:: Exercise inputs ::

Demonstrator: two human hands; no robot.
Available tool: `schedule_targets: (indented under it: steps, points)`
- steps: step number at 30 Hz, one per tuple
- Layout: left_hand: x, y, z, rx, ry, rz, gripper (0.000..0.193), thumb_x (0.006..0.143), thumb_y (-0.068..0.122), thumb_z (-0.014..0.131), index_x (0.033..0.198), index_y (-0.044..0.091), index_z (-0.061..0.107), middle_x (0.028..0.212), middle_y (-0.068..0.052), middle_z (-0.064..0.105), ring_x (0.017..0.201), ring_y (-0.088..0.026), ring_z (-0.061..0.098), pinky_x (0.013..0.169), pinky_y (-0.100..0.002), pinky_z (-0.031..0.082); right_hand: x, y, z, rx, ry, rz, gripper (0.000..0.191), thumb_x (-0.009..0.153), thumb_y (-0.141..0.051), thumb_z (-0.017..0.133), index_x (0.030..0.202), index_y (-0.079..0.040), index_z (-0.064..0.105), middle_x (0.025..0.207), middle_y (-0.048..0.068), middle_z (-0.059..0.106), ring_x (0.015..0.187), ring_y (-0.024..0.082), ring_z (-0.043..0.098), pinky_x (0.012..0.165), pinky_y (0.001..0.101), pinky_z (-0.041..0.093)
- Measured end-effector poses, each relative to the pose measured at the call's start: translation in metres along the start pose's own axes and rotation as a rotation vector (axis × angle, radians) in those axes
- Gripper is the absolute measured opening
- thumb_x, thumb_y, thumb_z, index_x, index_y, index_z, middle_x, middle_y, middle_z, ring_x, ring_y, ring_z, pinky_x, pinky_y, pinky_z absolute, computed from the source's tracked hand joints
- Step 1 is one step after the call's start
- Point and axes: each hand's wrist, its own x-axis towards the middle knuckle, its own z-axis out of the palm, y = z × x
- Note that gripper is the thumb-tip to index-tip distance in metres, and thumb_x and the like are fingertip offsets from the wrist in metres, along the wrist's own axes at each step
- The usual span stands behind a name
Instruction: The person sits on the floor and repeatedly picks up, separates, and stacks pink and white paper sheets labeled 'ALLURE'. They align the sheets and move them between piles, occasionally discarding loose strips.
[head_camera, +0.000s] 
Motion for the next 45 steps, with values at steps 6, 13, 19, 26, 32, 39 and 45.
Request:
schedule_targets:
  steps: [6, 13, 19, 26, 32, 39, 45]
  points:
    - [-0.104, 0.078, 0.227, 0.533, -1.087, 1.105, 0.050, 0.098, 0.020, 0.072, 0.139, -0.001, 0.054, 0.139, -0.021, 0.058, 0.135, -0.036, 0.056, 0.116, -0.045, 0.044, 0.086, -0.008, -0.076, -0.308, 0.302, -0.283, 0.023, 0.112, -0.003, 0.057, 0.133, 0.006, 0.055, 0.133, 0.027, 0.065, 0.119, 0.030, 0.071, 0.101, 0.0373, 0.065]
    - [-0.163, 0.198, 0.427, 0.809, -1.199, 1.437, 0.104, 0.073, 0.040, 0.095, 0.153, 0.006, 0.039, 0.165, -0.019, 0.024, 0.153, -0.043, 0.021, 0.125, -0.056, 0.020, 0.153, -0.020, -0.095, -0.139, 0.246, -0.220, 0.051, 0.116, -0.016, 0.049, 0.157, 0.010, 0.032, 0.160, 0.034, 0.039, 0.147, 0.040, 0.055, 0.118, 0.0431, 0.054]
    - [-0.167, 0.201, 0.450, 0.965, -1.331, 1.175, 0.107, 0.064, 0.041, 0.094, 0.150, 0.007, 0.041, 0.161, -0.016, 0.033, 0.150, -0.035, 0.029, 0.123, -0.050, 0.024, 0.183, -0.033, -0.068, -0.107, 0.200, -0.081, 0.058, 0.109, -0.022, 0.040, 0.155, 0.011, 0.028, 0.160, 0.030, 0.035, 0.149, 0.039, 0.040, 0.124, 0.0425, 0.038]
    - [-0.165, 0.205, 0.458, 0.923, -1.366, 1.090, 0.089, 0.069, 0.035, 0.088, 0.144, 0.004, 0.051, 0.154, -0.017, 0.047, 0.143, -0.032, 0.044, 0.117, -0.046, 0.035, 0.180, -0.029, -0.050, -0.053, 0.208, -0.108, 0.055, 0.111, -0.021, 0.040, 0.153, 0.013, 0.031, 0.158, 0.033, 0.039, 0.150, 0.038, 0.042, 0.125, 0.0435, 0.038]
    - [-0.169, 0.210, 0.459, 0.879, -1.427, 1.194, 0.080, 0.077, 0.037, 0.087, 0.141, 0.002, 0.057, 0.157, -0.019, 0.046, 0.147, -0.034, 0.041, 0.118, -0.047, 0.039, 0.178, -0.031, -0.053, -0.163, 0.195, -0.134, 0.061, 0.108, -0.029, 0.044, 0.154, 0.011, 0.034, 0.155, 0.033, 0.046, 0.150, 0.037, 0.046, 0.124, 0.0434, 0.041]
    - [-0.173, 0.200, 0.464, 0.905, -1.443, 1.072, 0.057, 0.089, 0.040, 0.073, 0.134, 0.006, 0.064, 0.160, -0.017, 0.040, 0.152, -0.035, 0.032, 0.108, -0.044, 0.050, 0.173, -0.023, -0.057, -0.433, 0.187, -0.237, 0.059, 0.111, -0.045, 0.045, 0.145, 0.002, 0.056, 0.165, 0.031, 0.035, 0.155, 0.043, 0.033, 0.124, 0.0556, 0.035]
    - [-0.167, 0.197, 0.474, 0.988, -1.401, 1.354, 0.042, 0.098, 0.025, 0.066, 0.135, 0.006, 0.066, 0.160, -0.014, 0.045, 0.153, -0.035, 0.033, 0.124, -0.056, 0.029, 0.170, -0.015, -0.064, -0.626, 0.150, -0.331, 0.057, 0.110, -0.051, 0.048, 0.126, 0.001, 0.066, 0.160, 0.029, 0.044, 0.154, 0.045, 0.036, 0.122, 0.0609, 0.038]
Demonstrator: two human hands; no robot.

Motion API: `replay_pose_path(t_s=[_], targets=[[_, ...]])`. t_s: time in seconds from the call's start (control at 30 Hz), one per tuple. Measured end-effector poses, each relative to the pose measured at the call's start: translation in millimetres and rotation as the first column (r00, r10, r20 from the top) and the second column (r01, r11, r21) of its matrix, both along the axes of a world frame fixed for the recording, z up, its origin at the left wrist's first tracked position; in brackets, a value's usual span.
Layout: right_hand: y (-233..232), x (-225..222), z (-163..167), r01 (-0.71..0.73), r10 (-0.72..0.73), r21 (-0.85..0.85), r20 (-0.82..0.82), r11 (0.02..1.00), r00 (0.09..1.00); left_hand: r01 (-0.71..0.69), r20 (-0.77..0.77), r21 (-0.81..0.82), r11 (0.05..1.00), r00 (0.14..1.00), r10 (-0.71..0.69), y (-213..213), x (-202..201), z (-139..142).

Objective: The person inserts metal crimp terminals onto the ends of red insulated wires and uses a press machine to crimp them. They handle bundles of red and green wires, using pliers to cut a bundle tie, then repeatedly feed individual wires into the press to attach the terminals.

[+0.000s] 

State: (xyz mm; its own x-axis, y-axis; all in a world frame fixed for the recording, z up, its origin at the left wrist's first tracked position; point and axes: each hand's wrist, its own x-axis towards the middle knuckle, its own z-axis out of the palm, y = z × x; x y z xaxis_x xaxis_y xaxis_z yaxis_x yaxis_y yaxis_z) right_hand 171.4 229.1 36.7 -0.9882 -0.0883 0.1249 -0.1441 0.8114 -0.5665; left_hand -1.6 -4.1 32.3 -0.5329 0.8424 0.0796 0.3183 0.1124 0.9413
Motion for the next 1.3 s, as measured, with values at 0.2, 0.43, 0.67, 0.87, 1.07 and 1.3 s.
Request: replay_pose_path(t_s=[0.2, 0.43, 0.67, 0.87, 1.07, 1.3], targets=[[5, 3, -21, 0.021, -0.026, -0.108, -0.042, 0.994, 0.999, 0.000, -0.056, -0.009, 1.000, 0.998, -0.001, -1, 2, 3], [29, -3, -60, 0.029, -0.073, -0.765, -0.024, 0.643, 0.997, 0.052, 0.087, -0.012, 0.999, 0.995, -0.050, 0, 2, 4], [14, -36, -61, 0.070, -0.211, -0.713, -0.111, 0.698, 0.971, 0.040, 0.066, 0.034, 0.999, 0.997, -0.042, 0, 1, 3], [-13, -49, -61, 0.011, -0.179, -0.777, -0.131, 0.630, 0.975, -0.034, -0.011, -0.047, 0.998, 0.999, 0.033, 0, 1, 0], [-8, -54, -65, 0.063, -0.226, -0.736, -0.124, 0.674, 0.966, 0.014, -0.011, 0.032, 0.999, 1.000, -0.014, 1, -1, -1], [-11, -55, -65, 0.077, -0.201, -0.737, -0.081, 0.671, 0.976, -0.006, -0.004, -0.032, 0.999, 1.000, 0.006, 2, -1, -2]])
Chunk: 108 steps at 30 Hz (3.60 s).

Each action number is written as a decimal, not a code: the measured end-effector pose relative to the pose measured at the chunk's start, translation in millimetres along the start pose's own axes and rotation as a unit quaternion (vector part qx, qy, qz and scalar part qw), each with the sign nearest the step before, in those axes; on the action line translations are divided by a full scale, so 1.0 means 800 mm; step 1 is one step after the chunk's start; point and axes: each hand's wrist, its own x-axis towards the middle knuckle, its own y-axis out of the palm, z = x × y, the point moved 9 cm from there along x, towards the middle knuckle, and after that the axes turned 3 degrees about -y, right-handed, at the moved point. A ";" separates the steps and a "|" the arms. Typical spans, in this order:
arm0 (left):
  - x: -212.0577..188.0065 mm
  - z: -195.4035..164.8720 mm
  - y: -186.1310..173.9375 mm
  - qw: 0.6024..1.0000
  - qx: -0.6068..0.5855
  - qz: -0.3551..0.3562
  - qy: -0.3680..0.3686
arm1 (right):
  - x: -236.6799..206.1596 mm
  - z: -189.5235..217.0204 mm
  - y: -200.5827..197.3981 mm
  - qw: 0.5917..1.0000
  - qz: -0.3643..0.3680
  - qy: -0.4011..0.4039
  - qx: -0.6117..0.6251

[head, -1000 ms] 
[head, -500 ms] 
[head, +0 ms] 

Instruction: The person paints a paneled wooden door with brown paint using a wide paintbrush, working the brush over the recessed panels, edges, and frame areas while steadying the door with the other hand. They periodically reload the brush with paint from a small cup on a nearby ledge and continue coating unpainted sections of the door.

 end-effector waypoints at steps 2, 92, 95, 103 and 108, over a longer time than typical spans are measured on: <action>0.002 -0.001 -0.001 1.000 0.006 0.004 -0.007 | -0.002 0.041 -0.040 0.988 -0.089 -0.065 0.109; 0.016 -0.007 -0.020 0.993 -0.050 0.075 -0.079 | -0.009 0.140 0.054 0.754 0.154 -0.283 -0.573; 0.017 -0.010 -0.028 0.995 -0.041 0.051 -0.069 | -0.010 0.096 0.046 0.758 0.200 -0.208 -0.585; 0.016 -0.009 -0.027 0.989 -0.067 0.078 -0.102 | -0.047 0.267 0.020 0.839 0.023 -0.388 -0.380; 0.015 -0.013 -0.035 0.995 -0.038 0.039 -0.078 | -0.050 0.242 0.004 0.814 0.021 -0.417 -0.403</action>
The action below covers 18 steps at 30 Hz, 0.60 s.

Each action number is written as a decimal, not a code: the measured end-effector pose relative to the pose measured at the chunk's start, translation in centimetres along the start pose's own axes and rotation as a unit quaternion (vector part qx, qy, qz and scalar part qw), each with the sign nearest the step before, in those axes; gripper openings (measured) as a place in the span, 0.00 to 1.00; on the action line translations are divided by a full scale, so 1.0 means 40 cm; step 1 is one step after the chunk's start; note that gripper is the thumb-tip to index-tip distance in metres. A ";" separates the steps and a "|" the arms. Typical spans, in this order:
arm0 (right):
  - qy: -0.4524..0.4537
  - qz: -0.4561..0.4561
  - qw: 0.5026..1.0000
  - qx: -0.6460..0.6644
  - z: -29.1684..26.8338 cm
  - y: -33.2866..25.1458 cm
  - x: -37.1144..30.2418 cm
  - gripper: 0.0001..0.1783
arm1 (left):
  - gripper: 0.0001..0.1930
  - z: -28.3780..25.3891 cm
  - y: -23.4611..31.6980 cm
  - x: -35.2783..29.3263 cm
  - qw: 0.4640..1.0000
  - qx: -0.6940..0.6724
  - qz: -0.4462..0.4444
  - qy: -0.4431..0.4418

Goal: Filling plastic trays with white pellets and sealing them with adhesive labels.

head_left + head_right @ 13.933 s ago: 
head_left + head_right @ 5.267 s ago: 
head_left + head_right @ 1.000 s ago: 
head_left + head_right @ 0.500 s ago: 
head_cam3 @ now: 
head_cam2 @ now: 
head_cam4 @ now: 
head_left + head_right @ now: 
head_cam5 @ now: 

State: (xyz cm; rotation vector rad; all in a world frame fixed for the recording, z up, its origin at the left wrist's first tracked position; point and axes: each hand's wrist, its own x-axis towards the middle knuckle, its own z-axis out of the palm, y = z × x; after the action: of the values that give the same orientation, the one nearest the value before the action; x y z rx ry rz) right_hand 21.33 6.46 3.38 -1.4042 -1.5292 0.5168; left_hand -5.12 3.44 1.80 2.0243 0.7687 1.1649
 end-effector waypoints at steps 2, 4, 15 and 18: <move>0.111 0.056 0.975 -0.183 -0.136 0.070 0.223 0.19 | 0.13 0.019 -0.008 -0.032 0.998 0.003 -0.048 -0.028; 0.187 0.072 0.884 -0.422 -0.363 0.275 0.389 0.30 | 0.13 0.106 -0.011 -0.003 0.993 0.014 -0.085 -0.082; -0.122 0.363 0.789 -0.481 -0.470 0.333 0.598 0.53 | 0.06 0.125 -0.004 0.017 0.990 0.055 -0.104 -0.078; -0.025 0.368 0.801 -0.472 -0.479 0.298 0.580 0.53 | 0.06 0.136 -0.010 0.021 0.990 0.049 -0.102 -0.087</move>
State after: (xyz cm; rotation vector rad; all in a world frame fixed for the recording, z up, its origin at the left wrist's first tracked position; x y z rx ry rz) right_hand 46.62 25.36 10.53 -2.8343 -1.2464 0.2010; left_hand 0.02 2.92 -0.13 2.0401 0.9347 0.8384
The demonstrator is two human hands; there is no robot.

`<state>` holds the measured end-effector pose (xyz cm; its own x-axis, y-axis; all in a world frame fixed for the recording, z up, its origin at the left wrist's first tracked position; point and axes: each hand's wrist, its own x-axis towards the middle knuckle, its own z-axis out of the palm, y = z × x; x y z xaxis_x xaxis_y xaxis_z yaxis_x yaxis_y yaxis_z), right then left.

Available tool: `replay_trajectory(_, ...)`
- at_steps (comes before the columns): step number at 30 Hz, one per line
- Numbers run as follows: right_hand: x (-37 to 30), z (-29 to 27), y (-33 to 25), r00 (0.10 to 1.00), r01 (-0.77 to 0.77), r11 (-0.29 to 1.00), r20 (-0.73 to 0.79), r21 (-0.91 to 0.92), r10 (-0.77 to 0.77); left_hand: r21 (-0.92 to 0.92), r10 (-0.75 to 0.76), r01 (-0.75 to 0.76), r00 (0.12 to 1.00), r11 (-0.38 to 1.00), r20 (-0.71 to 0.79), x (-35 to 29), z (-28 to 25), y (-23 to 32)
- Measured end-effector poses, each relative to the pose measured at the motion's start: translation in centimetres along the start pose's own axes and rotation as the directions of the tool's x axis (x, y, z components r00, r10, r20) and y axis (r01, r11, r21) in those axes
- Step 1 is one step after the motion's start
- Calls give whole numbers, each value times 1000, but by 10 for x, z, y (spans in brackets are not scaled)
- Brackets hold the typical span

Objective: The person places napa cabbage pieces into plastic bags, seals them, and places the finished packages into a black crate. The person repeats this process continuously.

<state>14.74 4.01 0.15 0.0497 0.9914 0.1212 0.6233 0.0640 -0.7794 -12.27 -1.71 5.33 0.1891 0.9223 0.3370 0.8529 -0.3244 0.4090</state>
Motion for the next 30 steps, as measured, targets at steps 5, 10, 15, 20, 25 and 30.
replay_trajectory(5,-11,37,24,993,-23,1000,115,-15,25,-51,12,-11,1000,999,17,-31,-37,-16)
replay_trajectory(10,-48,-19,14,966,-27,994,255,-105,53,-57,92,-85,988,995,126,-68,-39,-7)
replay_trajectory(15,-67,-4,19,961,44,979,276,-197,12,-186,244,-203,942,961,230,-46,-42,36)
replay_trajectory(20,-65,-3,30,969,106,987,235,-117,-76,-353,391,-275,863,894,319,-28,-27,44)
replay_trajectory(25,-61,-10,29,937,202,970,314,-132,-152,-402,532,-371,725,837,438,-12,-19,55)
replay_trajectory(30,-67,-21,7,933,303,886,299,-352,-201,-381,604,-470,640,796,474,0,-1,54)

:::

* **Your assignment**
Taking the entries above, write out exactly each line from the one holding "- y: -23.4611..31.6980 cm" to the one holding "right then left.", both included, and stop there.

* **Written response**
  - y: -23.4611..31.6980 cm
  - x: -35.2783..29.3263 cm
  - qw: 0.4640..1.0000
  - qx: -0.6940..0.6724
  - qz: -0.4462..0.4444
  - qy: -0.4431..0.4418

Goal: Filling plastic trays with white pellets and sealing them with adhesive labels.

head_left + head_right @ 13.933 s ago: 
head_left + head_right @ 5.267 s ago: 
head_left + head_right @ 1.000 s ago: 
head_left + head_right @ 0.500 s ago: 
head_cam3 @ now: 
head_cam2 @ now: 
head_cam4 @ now: 
head_left + head_right @ now: 
head_cam5 @ now: 

State: (xyz cm; rotation vector rad; all in a world frame fixed for the recording, z up, its origin at the left wrist's first tracked position; point and axes: each hand's wrist, its own x-axis towards the middle knuckle, its own z-axis out of the palm, y = z × x; after the action: of the values that give the same orientation, the one nearest the value before the action; x y z rx ry rz) right_hand 21.33 6.46 3.38 -1.4042 -1.5292 0.5168; left_hand -5.12 3.44 1.80 2.0243 0.7687 1.1649
 end-effector waypoints at steps 2, 4, 15 and 18: <move>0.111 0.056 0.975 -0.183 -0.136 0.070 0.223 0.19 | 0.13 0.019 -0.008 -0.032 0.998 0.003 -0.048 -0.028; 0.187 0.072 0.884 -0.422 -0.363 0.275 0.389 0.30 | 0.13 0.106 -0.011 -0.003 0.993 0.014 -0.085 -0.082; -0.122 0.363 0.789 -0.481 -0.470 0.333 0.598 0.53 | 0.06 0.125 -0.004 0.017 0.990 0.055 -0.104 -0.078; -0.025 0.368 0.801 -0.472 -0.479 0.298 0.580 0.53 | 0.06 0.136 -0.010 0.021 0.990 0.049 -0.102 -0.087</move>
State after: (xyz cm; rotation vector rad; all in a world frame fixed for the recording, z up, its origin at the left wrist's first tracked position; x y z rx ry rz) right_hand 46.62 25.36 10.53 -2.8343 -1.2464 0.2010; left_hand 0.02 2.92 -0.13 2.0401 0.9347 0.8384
The demonstrator is two human hands; there is no robot.

`<state>` holds the measured end-effector pose (xyz cm; its own x-axis, y-axis; all in a world frame fixed for the recording, z up, its origin at the left wrist's first tracked position; point and axes: each hand's wrist, its own x-axis towards the middle knuckle, its own z-axis out of the palm, y = z × x; x y z xaxis_x xaxis_y xaxis_z yaxis_x yaxis_y yaxis_z), right then left.

Nothing more remains to be done for this exercise.